--- ASSIGNMENT ---
Print every line below. Match each one exactly.

--- LISTED RECORDS ---
——————————

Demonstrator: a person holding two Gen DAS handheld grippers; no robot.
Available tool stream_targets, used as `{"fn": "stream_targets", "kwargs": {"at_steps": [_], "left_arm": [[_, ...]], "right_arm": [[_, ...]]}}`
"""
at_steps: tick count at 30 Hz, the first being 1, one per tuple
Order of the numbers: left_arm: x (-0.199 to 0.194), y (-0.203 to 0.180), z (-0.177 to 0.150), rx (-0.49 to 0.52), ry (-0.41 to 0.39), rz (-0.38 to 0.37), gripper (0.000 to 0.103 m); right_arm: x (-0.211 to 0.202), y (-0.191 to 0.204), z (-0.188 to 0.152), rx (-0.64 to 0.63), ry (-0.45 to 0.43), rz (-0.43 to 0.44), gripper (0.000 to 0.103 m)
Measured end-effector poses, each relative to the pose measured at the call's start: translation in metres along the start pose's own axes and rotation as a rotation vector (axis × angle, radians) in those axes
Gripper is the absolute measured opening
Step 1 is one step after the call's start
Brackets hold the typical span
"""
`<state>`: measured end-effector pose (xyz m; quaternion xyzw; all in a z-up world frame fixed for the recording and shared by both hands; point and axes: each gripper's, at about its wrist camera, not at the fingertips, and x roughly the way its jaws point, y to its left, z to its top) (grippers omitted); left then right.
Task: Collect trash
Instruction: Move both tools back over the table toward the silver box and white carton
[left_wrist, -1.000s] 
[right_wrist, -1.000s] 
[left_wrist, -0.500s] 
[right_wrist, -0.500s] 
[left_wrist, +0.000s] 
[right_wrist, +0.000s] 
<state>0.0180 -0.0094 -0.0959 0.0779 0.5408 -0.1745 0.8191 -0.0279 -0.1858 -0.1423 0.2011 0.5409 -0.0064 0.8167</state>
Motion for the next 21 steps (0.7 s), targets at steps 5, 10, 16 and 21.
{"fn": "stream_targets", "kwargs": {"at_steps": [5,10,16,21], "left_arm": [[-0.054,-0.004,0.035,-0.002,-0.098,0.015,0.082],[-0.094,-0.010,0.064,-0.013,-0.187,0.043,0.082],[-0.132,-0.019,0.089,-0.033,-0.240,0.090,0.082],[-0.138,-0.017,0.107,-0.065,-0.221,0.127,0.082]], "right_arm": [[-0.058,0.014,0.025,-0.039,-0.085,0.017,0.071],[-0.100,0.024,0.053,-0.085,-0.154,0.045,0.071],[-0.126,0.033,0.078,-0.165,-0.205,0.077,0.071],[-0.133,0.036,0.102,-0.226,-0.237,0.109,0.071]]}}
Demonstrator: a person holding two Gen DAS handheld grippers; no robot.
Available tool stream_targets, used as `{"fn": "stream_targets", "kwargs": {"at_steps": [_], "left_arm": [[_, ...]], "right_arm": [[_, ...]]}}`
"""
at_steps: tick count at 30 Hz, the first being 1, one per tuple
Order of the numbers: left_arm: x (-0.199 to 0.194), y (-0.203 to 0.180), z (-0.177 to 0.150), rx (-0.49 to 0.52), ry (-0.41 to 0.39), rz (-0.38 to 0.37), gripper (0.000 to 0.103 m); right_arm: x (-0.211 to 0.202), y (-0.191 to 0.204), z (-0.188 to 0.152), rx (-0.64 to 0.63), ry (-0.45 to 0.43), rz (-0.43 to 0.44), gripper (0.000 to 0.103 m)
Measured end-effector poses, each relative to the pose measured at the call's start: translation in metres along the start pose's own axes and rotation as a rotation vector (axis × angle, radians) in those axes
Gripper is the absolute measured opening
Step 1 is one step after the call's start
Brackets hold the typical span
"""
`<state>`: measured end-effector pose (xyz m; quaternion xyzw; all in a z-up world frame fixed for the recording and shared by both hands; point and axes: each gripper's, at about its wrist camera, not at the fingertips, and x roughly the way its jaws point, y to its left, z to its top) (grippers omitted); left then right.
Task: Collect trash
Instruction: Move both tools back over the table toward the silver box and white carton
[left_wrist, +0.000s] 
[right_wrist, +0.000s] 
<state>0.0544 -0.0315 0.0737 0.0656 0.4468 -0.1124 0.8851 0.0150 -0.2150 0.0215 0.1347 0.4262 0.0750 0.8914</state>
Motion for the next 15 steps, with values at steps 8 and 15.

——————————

--- EXERCISE OUTPUT ---
Demonstrator: a person holding two Gen DAS handheld grippers; no robot.
Available tool stream_targets, used as `{"fn": "stream_targets", "kwargs": {"at_steps": [_], "left_arm": [[_, ...]], "right_arm": [[_, ...]]}}`
"""
at_steps: tick count at 30 Hz, the first being 1, one per tuple
Order of the numbers: left_arm: x (-0.199 to 0.194), y (-0.203 to 0.180), z (-0.177 to 0.150), rx (-0.49 to 0.52), ry (-0.41 to 0.39), rz (-0.38 to 0.37), gripper (0.000 to 0.103 m); right_arm: x (-0.211 to 0.202), y (-0.191 to 0.204), z (-0.188 to 0.152), rx (-0.64 to 0.63), ry (-0.45 to 0.43), rz (-0.43 to 0.44), gripper (0.000 to 0.103 m)
Measured end-effector poses, each relative to the pose measured at the call's start: translation in metres along the start pose's own axes and rotation as a rotation vector (axis × angle, radians) in those axes
Gripper is the absolute measured opening
Step 1 is one step after the call's start
Brackets hold the typical span
"""
`<state>`: measured end-effector pose (xyz m; quaternion xyzw; all in a z-up world frame fixed for the recording and shared by both hands; point and axes: each gripper's, at about its wrist camera, not at the fingertips, and x roughly the way its jaws point, y to its left, z to its top) (grippers omitted); left then right.
Task: Collect trash
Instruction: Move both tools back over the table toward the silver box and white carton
[left_wrist, -1.000s] 
[right_wrist, -1.000s] 
[left_wrist, -0.500s] 
[right_wrist, -0.500s] 
[left_wrist, +0.000s] 
[right_wrist, +0.000s] 
<state>0.0180 -0.0094 -0.0959 0.0779 0.5408 -0.1745 0.8191 -0.0279 -0.1858 -0.1423 0.2011 0.5409 -0.0064 0.8167</state>
Motion for the next 21 steps (0.7 s), targets at steps 5, 10, 16 and 21.
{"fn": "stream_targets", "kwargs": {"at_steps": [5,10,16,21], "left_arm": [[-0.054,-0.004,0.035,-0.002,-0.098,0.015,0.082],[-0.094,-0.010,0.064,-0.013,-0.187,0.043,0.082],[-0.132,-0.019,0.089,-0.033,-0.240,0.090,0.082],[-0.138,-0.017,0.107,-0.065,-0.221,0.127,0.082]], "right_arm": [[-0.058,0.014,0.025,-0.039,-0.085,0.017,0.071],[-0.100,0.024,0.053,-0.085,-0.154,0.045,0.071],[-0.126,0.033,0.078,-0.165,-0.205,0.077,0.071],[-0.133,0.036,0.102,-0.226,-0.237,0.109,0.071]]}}
Demonstrator: a person holding two Gen DAS handheld grippers; no robot.
Available tool stream_targets, used as `{"fn": "stream_targets", "kwargs": {"at_steps": [_], "left_arm": [[_, ...]], "right_arm": [[_, ...]]}}`
"""
at_steps: tick count at 30 Hz, the first being 1, one per tuple
Order of the numbers: left_arm: x (-0.199 to 0.194), y (-0.203 to 0.180), z (-0.177 to 0.150), rx (-0.49 to 0.52), ry (-0.41 to 0.39), rz (-0.38 to 0.37), gripper (0.000 to 0.103 m); right_arm: x (-0.211 to 0.202), y (-0.191 to 0.204), z (-0.188 to 0.152), rx (-0.64 to 0.63), ry (-0.45 to 0.43), rz (-0.43 to 0.44), gripper (0.000 to 0.103 m)
Measured end-effector poses, each relative to the pose measured at the call's start: translation in metres along the start pose's own axes and rotation as a rotation vector (axis × angle, radians) in those axes
Gripper is the absolute measured opening
Step 1 is one step after the call's start
Brackets hold the typical span
"""
`<state>`: measured end-effector pose (xyz m; quaternion xyzw; all in a z-up world frame fixed for the recording and shared by both hands; point and axes: each gripper's, at about its wrist camera, not at the fingertips, and x roughly the way its jaws point, y to its left, z to its top) (grippers omitted); left then right.
Task: Collect trash
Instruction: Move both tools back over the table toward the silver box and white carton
[left_wrist, +0.000s] 
[right_wrist, +0.000s] 
<state>0.0544 -0.0315 0.0737 0.0656 0.4468 -0.1124 0.8851 0.0150 -0.2150 0.0215 0.1347 0.4262 0.0750 0.8914</state>
Motion for the next 15 steps, with values at steps 8 and 15.

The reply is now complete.